In order to improve functionality in next-generation devices, smart audio devices need to do more than just listen. Users are coming to expect an experience where smart hubs and voice assistants understand far more than just simple voice commands. Devices are expected to pair these commands with other environmental and user data for context, whether it’s background noises or the user’s favorite album on Spotify, and in a split second accurately interpret and execute the command with respect to the user’s context.
This data can only be gathered if smart devices have contextual awareness.
What is Contextual Awareness?
When a device is context-aware, that means that it incorporates user-specific information, such as location, preferences and data gathered from various sensors, to better understand what the user is asking for. Based on that understanding, and with all of that situational and user preference context in hand, the device can then execute its functions in response to a certain command or prompt. Without context awareness, it’s difficult for smart audio devices such as hearables and voice assistants to accurately deliver the ideal user experience.
Always-listening devices use signal processing technology coupled with machine learning to make sense of natural sounds, everyday noises, a user’s voice and so much more. To do this, devices need to be able to detect what are referred to as “acoustic scenes” and “acoustic events”.
A scene may be a busy cafe at brunch time, a quiet library or a city bus terminal during the morning commute. Events are the specific sounds that are heard in any scene: a car honk, the clattering of dishes or a child laughing. Machine listening should also be able to classify music and voices, such as by the language someone is speaking, their gender or approximate age, the genre of music they’re playing or even the specific artist singing a track.
One study found that adding context-aware sound event recognition to home service robots improved the robots’ effectiveness and accuracy while monitoring elderly people living alone. Contextual awareness opens the door for devices to classify certain acoustic events as “alerts”, meaning that there are real, life-saving benefits that this technology can offer for the health and wellness field. If a device identifies a glass breaking sound or a smoke alarm sound, it can automatically call the relevant emergency services to respond.
Contextual Awareness in Voice Assistants
Voice assistants are one specific application that can benefit greatly from context awareness. Currently, this feature is not integrated in most voice assistants, although Amazon Alexa now uses context awareness in its new Guard feature to improve home security.
For most voice assistants, though, a lack of contextual awareness leads to limits in functionality, user experience and even safety. For example, without context awareness, it’s challenging for a voice assistant to recognize sounds, such as alarms, and react accordingly.
On the flip side, a feature like Alexa Guard works because it gathers context from multiple sensors and sources to figure out when users are home or away, and when it needs to send out a Smart Alert (such as when it picks up the sound of glass breaking or a smoke alarm going off). When a user says, “I’m leaving,” Alexa uses this context to activate the alarm-listening feature, and then uses built-in audio analytics to actually identify the sounds of a smoke alarm, a carbon monoxide alarm and breaking glass.
Similar audio analytics can be used in a host of other applications to filter out false alarms, shorten response times for security officers and first responders and improve safety and security overall.

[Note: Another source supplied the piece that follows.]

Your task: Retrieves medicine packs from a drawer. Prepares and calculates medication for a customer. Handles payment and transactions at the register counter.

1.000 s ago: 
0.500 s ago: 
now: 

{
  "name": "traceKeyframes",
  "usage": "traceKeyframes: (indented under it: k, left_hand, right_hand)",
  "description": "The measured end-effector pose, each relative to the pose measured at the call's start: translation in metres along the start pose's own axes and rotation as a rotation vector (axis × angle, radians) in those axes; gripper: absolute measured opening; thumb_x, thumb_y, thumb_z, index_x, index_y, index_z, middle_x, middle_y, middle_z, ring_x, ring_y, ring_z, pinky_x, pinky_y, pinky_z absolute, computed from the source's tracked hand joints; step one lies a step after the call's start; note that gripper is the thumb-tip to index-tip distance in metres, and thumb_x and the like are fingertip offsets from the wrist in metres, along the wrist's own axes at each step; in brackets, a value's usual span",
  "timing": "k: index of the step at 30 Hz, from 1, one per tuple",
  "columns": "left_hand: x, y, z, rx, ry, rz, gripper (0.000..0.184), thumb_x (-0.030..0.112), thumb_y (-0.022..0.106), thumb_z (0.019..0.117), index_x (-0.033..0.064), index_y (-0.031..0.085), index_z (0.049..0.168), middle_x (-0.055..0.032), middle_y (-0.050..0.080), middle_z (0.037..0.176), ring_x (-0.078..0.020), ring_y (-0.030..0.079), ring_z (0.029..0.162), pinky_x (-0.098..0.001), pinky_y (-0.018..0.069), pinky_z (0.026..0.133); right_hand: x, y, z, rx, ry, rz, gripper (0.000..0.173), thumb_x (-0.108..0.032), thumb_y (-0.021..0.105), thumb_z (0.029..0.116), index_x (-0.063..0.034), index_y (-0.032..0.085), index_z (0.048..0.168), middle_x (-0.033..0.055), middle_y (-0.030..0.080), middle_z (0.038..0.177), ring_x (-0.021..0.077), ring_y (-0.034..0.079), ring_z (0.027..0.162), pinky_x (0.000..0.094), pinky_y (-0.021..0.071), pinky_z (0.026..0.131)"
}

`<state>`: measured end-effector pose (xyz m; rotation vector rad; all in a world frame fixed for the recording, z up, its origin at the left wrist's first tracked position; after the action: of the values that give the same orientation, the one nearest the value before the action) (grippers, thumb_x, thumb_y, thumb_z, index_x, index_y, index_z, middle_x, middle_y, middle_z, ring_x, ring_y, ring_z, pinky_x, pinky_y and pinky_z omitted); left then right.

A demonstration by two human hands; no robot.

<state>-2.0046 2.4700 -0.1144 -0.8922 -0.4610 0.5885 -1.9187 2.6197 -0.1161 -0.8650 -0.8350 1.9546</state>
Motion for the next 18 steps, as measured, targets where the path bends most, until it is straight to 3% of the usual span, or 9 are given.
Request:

This technology can complement on-site staff and video surveillance systems to provide even more protection in smart cities and educational facilities.
Sensor Fusion as a Contextual Awareness Solution
The answer to the context awareness problem in smart audio and voice assistants is through sensor fusion, or sensor processing.
Data from multiple sensors such as microphones and accelerometers can be blended together to give the device the appropriate context needed for machine listening, precise audio classification and sound event recognition.
This process happens very quickly, in real time, and helps account for errors or biases in each individual sensor, without requiring constant (and costly) calibration. It can combine a user’s personal data with the audio data that is gathered from a voice command to give better context, and elicit a more accurate response from the voice assistant.
There are obvious security concerns with the use of personal data. However, sensor processing can also help improve security with local processing of the data, so that it never has to be transmitted or stored off the device, where it’s more vulnerable.
While contextual awareness will undoubtedly help improve device function, accuracy and user experience, we’re working hard to unlock other opportunities with this technology as well. It has big implications for monetization: voice assistants could serve an ad based on a voice search and the user’s prior shopping behaviors, for example. When used in a business sense, it may also improve team productivity and workplace efficiency with personalized interfaces for users.
(Source: CEVA)
CEVA’s own SenslinQ integrated hardware and software platform aggregates motion sensors, sound and connectivity technologies to create contextual awareness for IoT devices. The platform processes data from multiple sensors inside a device, such as microphones, radars, inertial measurement units (IMUs), environmental sensors and time of flight (ToF) sensors. Then, it filters this data and performs front-end signal processing, and applies advanced algorithms to create “context enablers”. These include activity classification, voice and sound detection and presence and proximity detection.
A platform like SenslinQ is an important piece in the development of many contextually aware devices, including smartphones, laptops, AR/VR headsets, hearables and wearables, along with voice assistants. It centralizes the workload for sensor processing and then fuses context enablers, either on-device or wirelessly, to help devices understand and adapt to the surrounding environment.